Non parliamo qui del peccato originale, che costituisce un fondamentale capitolo della nostra teologia e dell'antropologia cattolica; ma il solo ricordo di questa triste e fatale eredità ci dice come nella nostra concezione della vita non possiamo prescindere da un inestinguibile bisogno di salvezza, e dall'impossibilità di conseguirla con le nostre sole forze: a nulla ci gioverebbe l'essere nati, se non ci fosse data la fortuna di rinascere ( Cfr. l'Exsultet della notte pasquale ).

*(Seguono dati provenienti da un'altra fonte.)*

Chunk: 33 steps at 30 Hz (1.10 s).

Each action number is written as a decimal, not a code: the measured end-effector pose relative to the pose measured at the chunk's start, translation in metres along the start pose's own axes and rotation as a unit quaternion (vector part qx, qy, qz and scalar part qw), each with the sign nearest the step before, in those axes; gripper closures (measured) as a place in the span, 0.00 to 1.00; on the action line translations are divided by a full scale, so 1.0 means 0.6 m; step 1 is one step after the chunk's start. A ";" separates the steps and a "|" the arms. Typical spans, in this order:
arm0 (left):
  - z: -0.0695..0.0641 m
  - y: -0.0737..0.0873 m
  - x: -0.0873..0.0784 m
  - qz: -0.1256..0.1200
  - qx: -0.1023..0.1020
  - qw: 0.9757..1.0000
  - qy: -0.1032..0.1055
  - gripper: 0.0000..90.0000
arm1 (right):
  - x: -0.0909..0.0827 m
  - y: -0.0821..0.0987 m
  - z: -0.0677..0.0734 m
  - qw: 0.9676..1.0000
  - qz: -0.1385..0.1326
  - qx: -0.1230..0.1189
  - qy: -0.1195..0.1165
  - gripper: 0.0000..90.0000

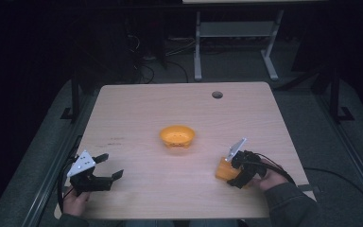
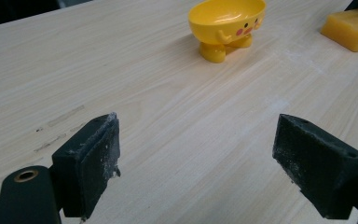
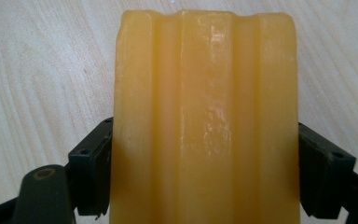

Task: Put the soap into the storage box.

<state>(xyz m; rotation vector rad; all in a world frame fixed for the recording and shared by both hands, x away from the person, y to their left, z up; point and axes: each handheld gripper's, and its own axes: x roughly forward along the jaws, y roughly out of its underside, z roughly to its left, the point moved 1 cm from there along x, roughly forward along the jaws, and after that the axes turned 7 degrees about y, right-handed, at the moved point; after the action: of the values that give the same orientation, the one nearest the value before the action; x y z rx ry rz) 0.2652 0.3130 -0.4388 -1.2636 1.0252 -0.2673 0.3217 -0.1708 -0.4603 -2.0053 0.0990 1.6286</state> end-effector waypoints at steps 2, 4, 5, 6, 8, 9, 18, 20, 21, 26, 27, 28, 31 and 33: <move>0.000 0.000 0.000 -0.001 0.000 1.000 0.000 0.16 | -0.001 0.000 0.001 1.000 0.001 -0.002 -0.002 0.23; 0.000 0.000 0.000 -0.002 -0.001 1.000 0.000 0.16 | -0.001 0.000 0.001 1.000 0.001 -0.004 -0.003 0.23; 0.001 0.000 -0.001 -0.001 0.000 1.000 0.000 0.16 | -0.001 -0.001 0.002 1.000 -0.001 -0.008 -0.004 0.23; 0.001 0.000 -0.002 -0.001 0.000 1.000 -0.001 0.16 | -0.003 -0.003 0.002 1.000 -0.003 -0.006 -0.008 0.23; 0.001 0.000 -0.002 -0.001 0.000 1.000 -0.001 0.16 | -0.003 -0.003 0.002 1.000 -0.005 -0.007 -0.008 0.23; 0.001 0.000 -0.002 -0.001 0.000 1.000 -0.001 0.16 | -0.005 -0.005 0.002 1.000 -0.008 -0.008 -0.008 0.23; 0.002 0.000 -0.003 -0.005 -0.001 1.000 -0.002 0.16 | -0.026 -0.031 -0.009 0.999 -0.031 -0.017 -0.008 0.23; 0.002 0.000 -0.004 -0.005 -0.001 1.000 -0.002 0.16 | -0.029 -0.039 -0.012 0.999 -0.031 -0.021 -0.008 0.23; 0.002 0.000 -0.004 -0.005 -0.001 1.000 -0.002 0.16 | -0.029 -0.039 -0.012 0.999 -0.031 -0.021 -0.008 0.23; 0.002 0.000 -0.005 -0.008 -0.003 1.000 -0.003 0.16 | -0.030 -0.053 -0.024 0.999 -0.033 -0.025 -0.005 0.23; 0.002 0.000 -0.004 -0.008 -0.003 1.000 -0.003 0.16 | -0.031 -0.056 -0.025 0.999 -0.034 -0.022 -0.006 0.23; 0.003 0.000 -0.004 -0.007 -0.002 1.000 -0.003 0.16 | -0.032 -0.059 -0.027 0.999 -0.037 -0.024 -0.006 0.23; 0.002 0.000 -0.004 -0.007 -0.003 1.000 -0.003 0.16 | -0.034 -0.067 -0.034 0.998 -0.049 -0.026 -0.011 0.23; 0.002 0.000 -0.004 -0.007 -0.003 1.000 -0.003 0.16 | -0.036 -0.073 -0.038 0.998 -0.052 -0.031 -0.009 0.23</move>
<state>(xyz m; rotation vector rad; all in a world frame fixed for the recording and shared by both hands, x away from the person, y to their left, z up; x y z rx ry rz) 0.2649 0.3152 -0.4376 -1.2769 1.0135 -0.2722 0.3532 -0.1503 -0.4220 -2.0061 -0.0620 1.6030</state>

Parliamo del peccato così detto attuale, quello cioè che mette in gioco la nostra libertà, la nostra responsabilità, e che trova tanto spesso incentivo nelle circostanze ambientali, sfavorevoli alla rettitudine del nostro operare.
Ora sta il fatto che proprio perché noi siamo intelligenti, liberi e responsabili, le nostre azioni hanno una ripercussione trascendente il cerchio della nostra personale esperienza e, volere o no, assumono un'importanza positiva o negativa, a seconda della loro conformità o della loro difformità alle esigenze del volere di Dio, nel quale, come pesci nell'acqua, noi siamo immersi.

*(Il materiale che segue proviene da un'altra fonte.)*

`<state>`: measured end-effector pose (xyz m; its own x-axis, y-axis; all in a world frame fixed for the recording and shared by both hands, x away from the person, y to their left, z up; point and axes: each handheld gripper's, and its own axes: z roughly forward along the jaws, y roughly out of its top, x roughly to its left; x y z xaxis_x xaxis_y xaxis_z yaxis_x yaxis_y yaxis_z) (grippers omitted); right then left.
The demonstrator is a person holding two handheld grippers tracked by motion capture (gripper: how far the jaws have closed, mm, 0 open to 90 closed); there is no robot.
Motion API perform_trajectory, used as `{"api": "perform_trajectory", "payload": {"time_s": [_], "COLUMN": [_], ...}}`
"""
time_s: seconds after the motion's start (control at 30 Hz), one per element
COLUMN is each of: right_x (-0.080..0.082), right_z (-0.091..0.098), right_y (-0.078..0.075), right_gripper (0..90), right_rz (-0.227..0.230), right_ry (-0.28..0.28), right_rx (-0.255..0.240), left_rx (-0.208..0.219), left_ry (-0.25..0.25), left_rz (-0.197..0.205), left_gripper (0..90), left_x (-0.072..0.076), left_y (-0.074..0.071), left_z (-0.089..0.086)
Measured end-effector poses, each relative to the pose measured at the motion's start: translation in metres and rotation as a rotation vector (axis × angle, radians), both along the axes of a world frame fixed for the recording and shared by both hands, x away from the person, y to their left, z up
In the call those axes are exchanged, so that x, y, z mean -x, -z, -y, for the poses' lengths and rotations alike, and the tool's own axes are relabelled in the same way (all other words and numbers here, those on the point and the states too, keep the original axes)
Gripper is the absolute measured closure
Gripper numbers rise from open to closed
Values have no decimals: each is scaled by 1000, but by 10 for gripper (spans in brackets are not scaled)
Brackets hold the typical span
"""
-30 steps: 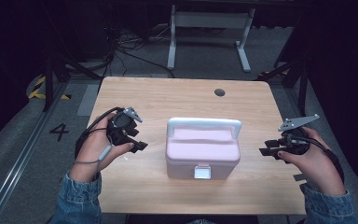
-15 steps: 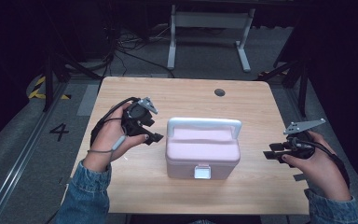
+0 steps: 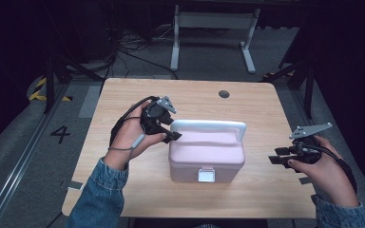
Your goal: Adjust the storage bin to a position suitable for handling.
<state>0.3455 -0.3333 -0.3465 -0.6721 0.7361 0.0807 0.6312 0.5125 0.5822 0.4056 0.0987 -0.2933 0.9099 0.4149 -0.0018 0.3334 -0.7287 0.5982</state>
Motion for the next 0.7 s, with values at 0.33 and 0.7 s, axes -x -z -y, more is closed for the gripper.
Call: {"api": "perform_trajectory", "payload": {"time_s": [0.33,0.7], "right_x": [-1,-1], "right_z": [-1,-1], "right_y": [1,1], "right_gripper": [550,546], "right_rz": [-1,3], "right_ry": [-5,-2], "right_rx": [-2,-7], "left_rx": [66,103], "left_ry": [32,18], "left_rz": [19,47], "left_gripper": [563,726], "left_x": [-3,2], "left_y": [6,0], "left_z": [13,14]}}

L'immanenza della legge morale drammatizza la nostra esistenza, con questa conseguenza che l'infrazione grave alla medesima legge, mentre oggettivamente comporta un'offesa intollerabile a Dio, diventa soggettivamente mortale, per chi la commette, cioè si traduce in un'autolesione, in una « macchia », che indarno le opinioni naturaliste, col tentativo di ridurre il peccato alla dimensione di semplice fatto d'ignoranza o di debolezza, o d'incoercibile istinto, riescono a redimere.

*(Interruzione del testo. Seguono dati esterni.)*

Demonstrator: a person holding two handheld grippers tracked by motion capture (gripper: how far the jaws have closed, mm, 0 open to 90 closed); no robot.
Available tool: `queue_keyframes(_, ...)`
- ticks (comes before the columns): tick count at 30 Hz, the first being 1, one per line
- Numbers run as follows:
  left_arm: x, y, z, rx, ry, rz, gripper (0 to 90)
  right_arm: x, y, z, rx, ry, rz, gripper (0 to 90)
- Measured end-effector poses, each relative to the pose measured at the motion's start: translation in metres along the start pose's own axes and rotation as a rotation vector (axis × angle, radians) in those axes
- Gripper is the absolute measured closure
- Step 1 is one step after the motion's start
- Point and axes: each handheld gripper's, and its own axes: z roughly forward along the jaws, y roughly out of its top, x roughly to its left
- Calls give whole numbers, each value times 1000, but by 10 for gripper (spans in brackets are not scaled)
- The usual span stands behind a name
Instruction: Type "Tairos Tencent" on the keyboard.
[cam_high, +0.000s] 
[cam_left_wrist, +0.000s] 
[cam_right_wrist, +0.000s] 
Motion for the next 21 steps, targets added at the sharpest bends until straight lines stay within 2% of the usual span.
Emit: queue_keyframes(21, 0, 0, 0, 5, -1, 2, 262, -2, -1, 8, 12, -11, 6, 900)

« La conseguenza del peccato è la morte », afferma S. Paolo ( Rm 6,23 ).
Questa è la verità; questa è la sorte dell'uomo, che si è staccato scientemente e volontariamente dalla sorgente unica e somma della vita, che è Dio.
Ma un'altra verità succede; un'altra sorte è riservata all'uomo per il sopraggiungere d'un gratuito, onnipotente e ineffabile disegno di Dio: la misericordia.
Alla miseria dell'uomo viene in soccorso la misericordia divina.
E voi sapete con quale provvidenza: « dove abbondò il delitto, sovrabbondò la grazia » ( Rm 5,20 ).
E, sapete, con imprevedibile amore: Cristo, il Verbo di Dio fatto uomo ha assunto su se stesso la missione redentrice.
« Lui, che non conosceva il peccato, si è fatto peccato per noi, affinché noi diventassimo in lui giustizia di Dio » ( Cfr. 2 Cor 5,21 ).
Cioè si è offerto vittima espiatrice in nostra sostituzione, meritando per noi una restituzione allo stato di grazia, cioè alla partecipazione soprannaturale alla vita di Dio.
Non avremo mai abbastanza esplorato questo piano redentore nel quale si rivela l'infinita bontà di Dio, l'amore incomparabile di Cristo per noi, la fortuna senza confini offerta al nostro eterno destino.
Entrare in questo piano significa per noi fare penitenza, cioè sapere, accettare, rivivere questa economia di salvezza.
Che cosa v'è di più grande, di più necessario, e, in fondo, di più bello e di più facile e di più felice?
Con la nostra Apostolica Benedizione.